What follows is a listing to be repeated in full and without alteration.
====
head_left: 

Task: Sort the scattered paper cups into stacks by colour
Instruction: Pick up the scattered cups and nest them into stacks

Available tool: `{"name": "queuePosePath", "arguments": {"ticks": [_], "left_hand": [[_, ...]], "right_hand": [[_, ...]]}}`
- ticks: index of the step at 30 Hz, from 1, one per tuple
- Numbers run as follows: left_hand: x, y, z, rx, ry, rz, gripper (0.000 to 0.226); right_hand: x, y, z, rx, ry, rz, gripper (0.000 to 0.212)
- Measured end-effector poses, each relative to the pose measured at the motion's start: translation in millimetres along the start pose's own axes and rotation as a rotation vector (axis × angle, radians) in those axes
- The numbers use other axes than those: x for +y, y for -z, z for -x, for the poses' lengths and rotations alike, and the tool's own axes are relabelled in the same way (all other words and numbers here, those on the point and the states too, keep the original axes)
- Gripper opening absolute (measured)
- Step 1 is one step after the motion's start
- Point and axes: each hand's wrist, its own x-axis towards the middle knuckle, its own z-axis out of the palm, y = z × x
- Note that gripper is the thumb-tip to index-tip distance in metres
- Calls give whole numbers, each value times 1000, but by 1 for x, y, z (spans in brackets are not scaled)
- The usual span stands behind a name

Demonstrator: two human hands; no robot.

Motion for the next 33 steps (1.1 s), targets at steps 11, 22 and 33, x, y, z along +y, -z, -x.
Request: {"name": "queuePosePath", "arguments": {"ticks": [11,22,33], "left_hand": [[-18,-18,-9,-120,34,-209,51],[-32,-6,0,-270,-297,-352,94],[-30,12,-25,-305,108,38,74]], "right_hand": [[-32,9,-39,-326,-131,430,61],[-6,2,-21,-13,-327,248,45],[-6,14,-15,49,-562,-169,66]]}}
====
Answer box:
head_left: 

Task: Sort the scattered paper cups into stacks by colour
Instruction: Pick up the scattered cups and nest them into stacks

Available tool: `{"name": "queuePosePath", "arguments": {"ticks": [_], "left_hand": [[_, ...]], "right_hand": [[_, ...]]}}`
- ticks: index of the step at 30 Hz, from 1, one per tuple
- Numbers run as follows: left_hand: x, y, z, rx, ry, rz, gripper (0.000 to 0.226); right_hand: x, y, z, rx, ry, rz, gripper (0.000 to 0.212)
- Measured end-effector poses, each relative to the pose measured at the motion's start: translation in millimetres along the start pose's own axes and rotation as a rotation vector (axis × angle, radians) in those axes
- The numbers use other axes than those: x for +y, y for -z, z for -x, for the poses' lengths and rotations alike, and the tool's own axes are relabelled in the same way (all other words and numbers here, those on the point and the states too, keep the original axes)
- Gripper opening absolute (measured)
- Step 1 is one step after the motion's start
- Point and axes: each hand's wrist, its own x-axis towards the middle knuckle, its own z-axis out of the palm, y = z × x
- Note that gripper is the thumb-tip to index-tip distance in metres
- Calls give whole numbers, each value times 1000, but by 1 for x, y, z (spans in brackets are not scaled)
- The usual span stands behind a name

Demonstrator: two human hands; no robot.

Motion for the next 33 steps (1.1 s), targets at steps 11, 22 and 33, x, y, z along +y, -z, -x.
Request: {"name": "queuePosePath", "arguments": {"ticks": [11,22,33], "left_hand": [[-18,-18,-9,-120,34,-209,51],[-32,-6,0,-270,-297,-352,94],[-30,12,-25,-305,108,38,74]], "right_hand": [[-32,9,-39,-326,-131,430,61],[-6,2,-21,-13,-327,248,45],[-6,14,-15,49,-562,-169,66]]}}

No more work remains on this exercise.